(Data for this task)

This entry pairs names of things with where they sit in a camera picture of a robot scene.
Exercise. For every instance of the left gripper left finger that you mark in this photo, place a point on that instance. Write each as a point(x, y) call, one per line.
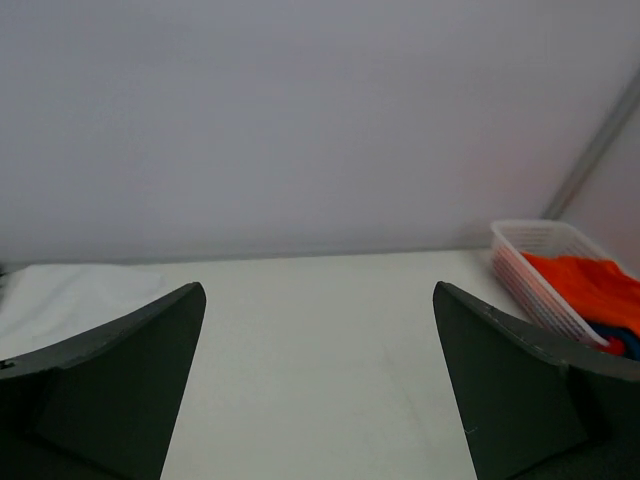
point(102, 404)

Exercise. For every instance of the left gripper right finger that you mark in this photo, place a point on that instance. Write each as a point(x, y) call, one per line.
point(533, 404)

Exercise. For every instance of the white t shirt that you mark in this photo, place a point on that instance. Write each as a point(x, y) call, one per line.
point(42, 305)

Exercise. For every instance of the blue t shirt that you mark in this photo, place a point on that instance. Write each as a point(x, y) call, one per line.
point(621, 342)

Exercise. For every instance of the orange t shirt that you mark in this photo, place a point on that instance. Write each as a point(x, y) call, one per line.
point(598, 290)

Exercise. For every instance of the white plastic laundry basket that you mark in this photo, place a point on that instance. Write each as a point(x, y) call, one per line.
point(511, 240)

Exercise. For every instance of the right aluminium frame post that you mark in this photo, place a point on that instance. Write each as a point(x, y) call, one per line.
point(595, 150)

(End Data for this task)

**Work task**
Could the entries be output exactly as written, but without their images?

**Answer section**
This entry pairs names of things with where they sit in a camera picture of a robot scene.
Exercise. For every instance of the left gripper left finger that you mark in this photo, place a point on that instance. Write each as a point(x, y) call, one per line.
point(102, 404)

Exercise. For every instance of the left gripper right finger that you mark in this photo, place a point on that instance. Write each as a point(x, y) call, one per line.
point(533, 404)

Exercise. For every instance of the white t shirt that you mark in this photo, place a point on that instance. Write each as a point(x, y) call, one per line.
point(42, 305)

Exercise. For every instance of the blue t shirt that you mark in this photo, place a point on that instance. Write each as a point(x, y) call, one per line.
point(621, 342)

Exercise. For every instance of the orange t shirt that you mark in this photo, place a point on that instance. Write each as a point(x, y) call, one per line.
point(598, 290)

Exercise. For every instance of the white plastic laundry basket that you mark in this photo, place a point on that instance. Write each as a point(x, y) call, one per line.
point(511, 240)

Exercise. For every instance of the right aluminium frame post that you mark in this photo, place a point on that instance. Write each as a point(x, y) call, one per line.
point(595, 150)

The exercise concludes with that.